Work instruction
Every line of the entries below that carries the string "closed" should be copied.

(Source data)
-------------------------
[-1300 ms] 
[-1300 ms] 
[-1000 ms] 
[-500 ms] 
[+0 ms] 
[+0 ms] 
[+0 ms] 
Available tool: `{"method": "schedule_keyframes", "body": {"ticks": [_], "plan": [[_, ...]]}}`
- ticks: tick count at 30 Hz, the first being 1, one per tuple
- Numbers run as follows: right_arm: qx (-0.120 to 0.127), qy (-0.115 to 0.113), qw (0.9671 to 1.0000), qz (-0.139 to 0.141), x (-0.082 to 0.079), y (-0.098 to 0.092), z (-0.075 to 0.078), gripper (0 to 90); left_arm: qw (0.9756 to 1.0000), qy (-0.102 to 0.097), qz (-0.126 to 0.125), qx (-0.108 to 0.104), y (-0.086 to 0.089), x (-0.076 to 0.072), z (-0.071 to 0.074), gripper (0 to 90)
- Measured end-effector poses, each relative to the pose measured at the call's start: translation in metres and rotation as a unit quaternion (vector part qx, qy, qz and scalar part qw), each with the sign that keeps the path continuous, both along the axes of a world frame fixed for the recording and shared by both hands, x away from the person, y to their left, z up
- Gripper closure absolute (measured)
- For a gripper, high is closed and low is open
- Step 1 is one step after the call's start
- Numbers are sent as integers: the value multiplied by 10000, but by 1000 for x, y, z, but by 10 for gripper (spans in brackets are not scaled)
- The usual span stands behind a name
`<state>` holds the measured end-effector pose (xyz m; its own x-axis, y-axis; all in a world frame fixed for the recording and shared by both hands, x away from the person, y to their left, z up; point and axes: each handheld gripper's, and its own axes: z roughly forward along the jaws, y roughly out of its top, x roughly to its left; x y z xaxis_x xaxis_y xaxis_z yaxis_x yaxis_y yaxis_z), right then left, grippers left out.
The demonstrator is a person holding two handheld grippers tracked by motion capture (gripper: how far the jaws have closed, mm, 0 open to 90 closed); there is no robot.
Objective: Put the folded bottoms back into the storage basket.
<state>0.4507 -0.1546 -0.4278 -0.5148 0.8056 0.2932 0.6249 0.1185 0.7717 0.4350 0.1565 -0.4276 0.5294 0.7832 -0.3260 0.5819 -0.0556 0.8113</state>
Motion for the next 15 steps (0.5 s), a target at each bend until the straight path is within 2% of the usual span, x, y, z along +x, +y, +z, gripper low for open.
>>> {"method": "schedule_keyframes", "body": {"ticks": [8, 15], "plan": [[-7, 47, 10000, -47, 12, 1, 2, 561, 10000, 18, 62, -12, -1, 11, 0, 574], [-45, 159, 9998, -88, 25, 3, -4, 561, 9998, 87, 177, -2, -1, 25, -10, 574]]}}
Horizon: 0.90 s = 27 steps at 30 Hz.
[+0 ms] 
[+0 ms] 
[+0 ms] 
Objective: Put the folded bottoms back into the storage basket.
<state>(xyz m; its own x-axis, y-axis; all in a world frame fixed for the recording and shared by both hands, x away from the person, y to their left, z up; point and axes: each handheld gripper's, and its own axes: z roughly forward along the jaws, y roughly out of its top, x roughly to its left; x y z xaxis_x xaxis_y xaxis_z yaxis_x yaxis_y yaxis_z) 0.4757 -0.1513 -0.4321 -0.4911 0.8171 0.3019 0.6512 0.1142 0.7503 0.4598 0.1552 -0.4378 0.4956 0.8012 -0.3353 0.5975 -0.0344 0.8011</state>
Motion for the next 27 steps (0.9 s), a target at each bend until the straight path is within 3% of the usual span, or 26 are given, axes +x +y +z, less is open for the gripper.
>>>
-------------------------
Finished exercise
- For a gripper, high is closed and low is open
The demonstrator is a person holding two handheld grippers tracked by motion capture (gripper: how far the jaws have closed, mm, 0 open to 90 closed); there is no robot.

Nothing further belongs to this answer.